**About this exercise**
Below are entries; copy exactly the lines from the one with "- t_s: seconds" through the one with "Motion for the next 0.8", both included, and leave out the rest.

::::::

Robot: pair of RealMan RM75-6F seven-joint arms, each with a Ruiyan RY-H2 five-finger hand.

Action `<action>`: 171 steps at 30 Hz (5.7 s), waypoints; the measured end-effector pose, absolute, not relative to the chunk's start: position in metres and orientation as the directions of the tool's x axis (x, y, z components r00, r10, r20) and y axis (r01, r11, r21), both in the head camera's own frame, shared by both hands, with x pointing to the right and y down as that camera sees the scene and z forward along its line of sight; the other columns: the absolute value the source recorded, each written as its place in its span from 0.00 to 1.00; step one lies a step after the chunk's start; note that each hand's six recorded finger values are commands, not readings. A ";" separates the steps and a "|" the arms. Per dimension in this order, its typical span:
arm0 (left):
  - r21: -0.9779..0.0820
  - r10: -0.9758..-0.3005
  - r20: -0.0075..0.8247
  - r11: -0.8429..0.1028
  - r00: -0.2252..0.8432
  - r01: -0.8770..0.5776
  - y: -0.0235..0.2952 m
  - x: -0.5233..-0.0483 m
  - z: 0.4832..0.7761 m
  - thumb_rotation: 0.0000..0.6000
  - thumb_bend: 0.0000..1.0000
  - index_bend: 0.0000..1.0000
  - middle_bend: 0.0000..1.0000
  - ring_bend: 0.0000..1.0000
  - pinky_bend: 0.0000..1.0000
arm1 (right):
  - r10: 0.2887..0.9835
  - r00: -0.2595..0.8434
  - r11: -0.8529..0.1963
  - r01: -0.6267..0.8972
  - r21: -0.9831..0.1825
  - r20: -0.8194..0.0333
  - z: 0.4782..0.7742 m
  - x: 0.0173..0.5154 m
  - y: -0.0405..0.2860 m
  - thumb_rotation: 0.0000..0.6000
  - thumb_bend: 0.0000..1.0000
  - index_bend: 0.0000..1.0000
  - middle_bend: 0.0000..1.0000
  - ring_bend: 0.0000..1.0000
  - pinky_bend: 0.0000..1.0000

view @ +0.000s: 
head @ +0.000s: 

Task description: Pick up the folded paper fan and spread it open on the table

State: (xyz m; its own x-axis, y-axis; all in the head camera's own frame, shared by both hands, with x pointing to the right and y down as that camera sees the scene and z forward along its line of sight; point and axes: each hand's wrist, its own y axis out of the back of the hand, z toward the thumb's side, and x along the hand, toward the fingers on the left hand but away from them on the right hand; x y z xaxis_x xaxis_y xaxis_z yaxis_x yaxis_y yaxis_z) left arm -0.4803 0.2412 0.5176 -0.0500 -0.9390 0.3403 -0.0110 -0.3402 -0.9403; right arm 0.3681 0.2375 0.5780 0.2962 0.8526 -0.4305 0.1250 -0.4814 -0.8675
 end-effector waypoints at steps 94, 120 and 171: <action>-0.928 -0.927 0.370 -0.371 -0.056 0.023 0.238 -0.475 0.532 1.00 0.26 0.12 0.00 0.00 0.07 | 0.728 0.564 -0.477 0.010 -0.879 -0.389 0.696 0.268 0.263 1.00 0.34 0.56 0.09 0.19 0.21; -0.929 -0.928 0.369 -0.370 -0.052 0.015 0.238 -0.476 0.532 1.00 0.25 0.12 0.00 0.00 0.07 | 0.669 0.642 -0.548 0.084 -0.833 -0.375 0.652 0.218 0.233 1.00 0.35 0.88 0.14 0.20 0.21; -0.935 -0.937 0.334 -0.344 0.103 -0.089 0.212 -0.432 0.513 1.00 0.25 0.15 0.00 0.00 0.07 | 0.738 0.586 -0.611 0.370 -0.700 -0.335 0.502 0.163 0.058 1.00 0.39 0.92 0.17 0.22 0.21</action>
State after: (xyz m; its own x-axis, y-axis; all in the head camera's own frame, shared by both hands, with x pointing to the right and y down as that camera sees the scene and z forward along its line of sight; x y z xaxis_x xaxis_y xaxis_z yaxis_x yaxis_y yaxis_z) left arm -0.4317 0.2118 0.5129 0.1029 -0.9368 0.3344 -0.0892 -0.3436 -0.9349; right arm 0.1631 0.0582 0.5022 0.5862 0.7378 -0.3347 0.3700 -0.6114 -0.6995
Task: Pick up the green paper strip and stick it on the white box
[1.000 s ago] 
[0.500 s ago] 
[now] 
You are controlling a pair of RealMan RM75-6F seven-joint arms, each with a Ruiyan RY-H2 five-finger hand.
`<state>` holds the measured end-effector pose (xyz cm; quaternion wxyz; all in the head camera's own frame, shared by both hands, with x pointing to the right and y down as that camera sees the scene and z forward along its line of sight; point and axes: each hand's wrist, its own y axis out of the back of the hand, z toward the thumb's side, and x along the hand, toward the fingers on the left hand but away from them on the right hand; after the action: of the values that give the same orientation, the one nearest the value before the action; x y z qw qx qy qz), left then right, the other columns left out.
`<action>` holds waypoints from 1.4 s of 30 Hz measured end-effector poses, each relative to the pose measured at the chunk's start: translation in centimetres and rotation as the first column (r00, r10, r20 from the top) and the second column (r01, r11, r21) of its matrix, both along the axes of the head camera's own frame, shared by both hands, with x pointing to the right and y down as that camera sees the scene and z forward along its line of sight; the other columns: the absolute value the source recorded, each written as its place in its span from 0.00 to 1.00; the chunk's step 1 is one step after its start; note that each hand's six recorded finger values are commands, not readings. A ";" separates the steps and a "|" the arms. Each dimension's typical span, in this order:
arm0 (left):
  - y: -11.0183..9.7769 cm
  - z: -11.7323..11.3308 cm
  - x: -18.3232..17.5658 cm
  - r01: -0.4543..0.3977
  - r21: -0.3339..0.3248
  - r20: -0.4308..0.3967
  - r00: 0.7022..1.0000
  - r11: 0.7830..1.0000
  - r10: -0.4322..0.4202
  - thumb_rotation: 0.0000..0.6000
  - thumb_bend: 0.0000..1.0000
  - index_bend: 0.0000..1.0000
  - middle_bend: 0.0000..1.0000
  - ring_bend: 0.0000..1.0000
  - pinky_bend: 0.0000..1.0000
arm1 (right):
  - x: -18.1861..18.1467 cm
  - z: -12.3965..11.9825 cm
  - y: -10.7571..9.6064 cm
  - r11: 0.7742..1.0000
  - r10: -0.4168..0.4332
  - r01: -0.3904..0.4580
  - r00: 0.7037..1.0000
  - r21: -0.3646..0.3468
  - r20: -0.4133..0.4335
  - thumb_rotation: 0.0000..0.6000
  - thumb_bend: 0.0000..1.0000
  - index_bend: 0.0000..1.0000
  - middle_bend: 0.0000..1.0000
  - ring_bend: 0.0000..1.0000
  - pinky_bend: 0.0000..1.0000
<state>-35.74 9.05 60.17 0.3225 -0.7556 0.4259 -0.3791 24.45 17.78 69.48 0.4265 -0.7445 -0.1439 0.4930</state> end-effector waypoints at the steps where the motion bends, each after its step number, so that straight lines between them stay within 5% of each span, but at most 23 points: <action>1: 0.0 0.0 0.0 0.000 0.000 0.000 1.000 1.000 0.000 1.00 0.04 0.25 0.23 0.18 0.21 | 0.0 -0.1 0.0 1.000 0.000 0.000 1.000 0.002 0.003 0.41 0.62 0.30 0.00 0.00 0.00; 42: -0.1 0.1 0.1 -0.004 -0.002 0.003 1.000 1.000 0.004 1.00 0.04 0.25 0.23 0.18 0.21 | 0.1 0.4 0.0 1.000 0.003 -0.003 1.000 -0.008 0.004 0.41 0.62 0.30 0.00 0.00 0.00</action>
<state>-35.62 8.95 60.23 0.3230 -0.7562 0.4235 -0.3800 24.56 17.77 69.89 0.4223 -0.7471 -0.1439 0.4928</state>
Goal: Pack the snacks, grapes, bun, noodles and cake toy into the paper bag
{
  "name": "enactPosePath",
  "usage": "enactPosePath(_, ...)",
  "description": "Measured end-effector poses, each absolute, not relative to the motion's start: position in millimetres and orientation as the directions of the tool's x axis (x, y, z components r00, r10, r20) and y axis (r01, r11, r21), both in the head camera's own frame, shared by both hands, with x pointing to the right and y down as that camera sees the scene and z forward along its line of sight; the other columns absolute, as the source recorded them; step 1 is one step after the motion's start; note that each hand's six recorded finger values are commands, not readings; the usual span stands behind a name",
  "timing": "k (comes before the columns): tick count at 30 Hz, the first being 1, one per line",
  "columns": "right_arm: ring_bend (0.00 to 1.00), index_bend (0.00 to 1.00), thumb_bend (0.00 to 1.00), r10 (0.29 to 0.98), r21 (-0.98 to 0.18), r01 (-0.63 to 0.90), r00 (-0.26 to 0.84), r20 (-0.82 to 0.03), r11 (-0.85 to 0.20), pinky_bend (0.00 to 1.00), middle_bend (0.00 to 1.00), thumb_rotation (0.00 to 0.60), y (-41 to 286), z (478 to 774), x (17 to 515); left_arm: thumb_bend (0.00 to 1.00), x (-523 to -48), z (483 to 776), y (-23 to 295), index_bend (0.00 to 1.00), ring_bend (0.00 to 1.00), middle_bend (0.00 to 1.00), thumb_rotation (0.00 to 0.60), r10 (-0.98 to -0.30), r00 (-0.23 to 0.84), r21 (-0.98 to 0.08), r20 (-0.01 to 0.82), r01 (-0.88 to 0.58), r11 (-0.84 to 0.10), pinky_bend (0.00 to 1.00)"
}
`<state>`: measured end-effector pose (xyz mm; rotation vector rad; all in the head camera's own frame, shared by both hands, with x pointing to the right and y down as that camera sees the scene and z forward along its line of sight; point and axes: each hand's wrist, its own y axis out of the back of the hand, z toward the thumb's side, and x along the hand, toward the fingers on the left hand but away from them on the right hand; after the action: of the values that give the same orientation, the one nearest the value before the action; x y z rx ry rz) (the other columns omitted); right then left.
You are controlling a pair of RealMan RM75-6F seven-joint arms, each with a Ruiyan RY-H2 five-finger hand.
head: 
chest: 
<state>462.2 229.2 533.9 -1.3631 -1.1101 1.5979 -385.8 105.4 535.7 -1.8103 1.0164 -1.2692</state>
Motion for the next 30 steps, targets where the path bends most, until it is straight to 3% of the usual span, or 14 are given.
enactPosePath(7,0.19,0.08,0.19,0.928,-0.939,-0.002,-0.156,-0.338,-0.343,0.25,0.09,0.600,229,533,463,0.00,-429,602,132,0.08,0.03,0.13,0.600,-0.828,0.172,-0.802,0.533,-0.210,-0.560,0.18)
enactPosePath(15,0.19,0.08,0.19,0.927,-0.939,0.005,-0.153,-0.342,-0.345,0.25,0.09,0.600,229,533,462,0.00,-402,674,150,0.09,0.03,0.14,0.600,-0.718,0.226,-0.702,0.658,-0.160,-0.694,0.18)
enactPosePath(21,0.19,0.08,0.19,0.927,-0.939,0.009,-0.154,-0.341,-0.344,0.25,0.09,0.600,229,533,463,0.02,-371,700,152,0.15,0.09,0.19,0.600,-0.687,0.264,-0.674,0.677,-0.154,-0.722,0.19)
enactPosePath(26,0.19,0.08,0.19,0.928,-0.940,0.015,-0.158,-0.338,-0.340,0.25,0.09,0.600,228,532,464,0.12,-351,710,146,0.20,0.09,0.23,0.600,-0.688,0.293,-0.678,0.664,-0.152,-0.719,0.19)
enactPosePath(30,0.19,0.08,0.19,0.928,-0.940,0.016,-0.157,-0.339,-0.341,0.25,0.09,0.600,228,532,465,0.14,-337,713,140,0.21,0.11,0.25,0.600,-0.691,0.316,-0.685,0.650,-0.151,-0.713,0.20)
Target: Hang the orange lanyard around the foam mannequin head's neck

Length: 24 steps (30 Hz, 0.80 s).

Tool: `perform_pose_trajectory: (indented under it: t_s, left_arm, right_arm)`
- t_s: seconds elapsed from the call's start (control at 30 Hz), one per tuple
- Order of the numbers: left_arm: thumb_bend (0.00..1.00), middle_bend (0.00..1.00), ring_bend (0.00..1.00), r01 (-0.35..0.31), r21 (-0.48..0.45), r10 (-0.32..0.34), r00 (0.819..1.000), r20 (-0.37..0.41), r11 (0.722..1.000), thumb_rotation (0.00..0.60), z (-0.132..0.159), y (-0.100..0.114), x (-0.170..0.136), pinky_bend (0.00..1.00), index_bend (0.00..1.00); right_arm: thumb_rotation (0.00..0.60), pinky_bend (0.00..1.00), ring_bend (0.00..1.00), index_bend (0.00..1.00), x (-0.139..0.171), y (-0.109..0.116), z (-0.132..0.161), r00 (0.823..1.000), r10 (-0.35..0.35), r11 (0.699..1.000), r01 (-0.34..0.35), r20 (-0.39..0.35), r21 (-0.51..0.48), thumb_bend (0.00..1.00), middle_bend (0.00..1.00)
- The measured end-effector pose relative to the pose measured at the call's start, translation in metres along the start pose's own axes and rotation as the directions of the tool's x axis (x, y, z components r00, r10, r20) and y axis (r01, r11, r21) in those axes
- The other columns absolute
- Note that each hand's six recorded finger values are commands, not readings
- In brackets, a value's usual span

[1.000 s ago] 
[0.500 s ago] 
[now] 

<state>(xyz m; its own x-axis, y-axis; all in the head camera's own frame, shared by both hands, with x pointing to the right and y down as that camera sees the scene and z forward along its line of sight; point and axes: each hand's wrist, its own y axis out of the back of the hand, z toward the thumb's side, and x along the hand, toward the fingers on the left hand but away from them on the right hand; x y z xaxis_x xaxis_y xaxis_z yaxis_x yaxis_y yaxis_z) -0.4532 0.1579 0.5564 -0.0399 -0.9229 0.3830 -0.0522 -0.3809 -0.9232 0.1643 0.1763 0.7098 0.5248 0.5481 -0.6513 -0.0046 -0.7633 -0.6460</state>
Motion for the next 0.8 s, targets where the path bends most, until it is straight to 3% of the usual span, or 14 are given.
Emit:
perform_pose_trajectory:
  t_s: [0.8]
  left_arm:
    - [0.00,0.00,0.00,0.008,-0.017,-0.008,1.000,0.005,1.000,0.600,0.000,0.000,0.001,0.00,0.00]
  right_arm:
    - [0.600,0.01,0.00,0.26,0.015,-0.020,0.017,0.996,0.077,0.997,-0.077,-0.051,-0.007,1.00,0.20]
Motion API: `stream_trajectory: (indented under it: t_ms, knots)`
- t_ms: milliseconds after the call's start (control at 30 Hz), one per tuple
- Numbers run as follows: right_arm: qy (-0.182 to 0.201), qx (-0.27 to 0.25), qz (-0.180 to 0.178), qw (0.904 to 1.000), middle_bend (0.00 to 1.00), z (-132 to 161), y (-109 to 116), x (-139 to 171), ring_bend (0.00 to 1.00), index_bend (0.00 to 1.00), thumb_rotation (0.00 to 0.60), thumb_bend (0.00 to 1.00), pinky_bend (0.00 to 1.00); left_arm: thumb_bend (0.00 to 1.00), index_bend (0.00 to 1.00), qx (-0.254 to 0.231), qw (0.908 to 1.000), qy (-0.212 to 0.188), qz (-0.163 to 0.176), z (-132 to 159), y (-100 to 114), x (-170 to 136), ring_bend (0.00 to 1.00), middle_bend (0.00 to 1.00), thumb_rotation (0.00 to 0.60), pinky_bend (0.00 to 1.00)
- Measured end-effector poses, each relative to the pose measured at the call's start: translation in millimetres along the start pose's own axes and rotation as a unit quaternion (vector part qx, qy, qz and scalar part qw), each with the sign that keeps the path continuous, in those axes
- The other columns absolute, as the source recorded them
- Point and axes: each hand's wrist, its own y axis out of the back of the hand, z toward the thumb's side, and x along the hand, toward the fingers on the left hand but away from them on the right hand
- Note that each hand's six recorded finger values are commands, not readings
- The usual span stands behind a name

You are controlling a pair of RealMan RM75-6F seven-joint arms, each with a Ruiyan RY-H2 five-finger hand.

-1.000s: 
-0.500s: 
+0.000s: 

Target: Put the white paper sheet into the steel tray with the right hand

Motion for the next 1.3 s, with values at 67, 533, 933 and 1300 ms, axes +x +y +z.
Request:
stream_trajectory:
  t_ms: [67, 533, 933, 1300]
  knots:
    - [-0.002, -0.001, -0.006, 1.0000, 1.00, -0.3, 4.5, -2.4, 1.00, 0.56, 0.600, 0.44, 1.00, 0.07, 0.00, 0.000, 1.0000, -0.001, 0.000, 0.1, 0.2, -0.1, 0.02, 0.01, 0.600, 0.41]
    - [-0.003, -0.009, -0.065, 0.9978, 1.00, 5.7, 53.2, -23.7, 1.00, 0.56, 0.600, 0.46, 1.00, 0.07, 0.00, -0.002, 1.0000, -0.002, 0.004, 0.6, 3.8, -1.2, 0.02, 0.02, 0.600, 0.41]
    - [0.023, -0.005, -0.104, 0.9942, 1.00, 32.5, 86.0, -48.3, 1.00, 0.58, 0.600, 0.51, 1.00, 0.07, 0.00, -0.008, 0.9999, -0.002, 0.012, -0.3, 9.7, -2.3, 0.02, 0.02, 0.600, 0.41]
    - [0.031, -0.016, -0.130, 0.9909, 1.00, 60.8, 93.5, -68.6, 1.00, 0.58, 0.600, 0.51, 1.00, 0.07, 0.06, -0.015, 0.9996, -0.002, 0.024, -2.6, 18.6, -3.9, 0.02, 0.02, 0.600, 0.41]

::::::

**Final answer**
- t_s: seconds elapsed from the call's start (control at 30 Hz), one per tuple
- Order of the numbers: left_arm: thumb_bend (0.00..1.00), middle_bend (0.00..1.00), ring_bend (0.00..1.00), r01 (-0.35..0.31), r21 (-0.48..0.45), r10 (-0.32..0.34), r00 (0.819..1.000), r20 (-0.37..0.41), r11 (0.722..1.000), thumb_rotation (0.00..0.60), z (-0.132..0.159), y (-0.100..0.114), x (-0.170..0.136), pinky_bend (0.00..1.00), index_bend (0.00..1.00); right_arm: thumb_rotation (0.00..0.60), pinky_bend (0.00..1.00), ring_bend (0.00..1.00), index_bend (0.00..1.00), x (-0.139..0.171), y (-0.109..0.116), z (-0.132..0.161), r00 (0.823..1.000), r10 (-0.35..0.35), r11 (0.699..1.000), r01 (-0.34..0.35), r20 (-0.39..0.35), r21 (-0.51..0.48), thumb_bend (0.00..1.00), middle_bend (0.00..1.00)
- The measured end-effector pose relative to the pose measured at the call's start, translation in metres along the start pose's own axes and rotation as the directions of the tool's x axis (x, y, z components r00, r10, r20) and y axis (r01, r11, r21) in those axes
- The other columns absolute
- Note that each hand's six recorded finger values are commands, not readings
- In brackets, a value's usual span

[1.000 s ago] 
[0.500 s ago] 
[now] 

<state>(xyz m; its own x-axis, y-axis; all in the head camera's own frame, shared by both hands, with x pointing to the right and y down as that camera sees the scene and z forward along its line of sight; point and axes: each hand's wrist, its own y axis out of the back of the hand, z toward the thumb's side, and x along the hand, toward the fingers on the left hand but away from them on the right hand; x y z xaxis_x xaxis_y xaxis_z yaxis_x yaxis_y yaxis_z) -0.4532 0.1579 0.5564 -0.0399 -0.9229 0.3830 -0.0522 -0.3809 -0.9232 0.1643 0.1763 0.7098 0.5248 0.5481 -0.6513 -0.0046 -0.7633 -0.6460</state>
Motion for the next 0.8 s, targets where the path bends most, until it is straight to 3% of the usual span, or 14 are given.

No more work is left in this exercise.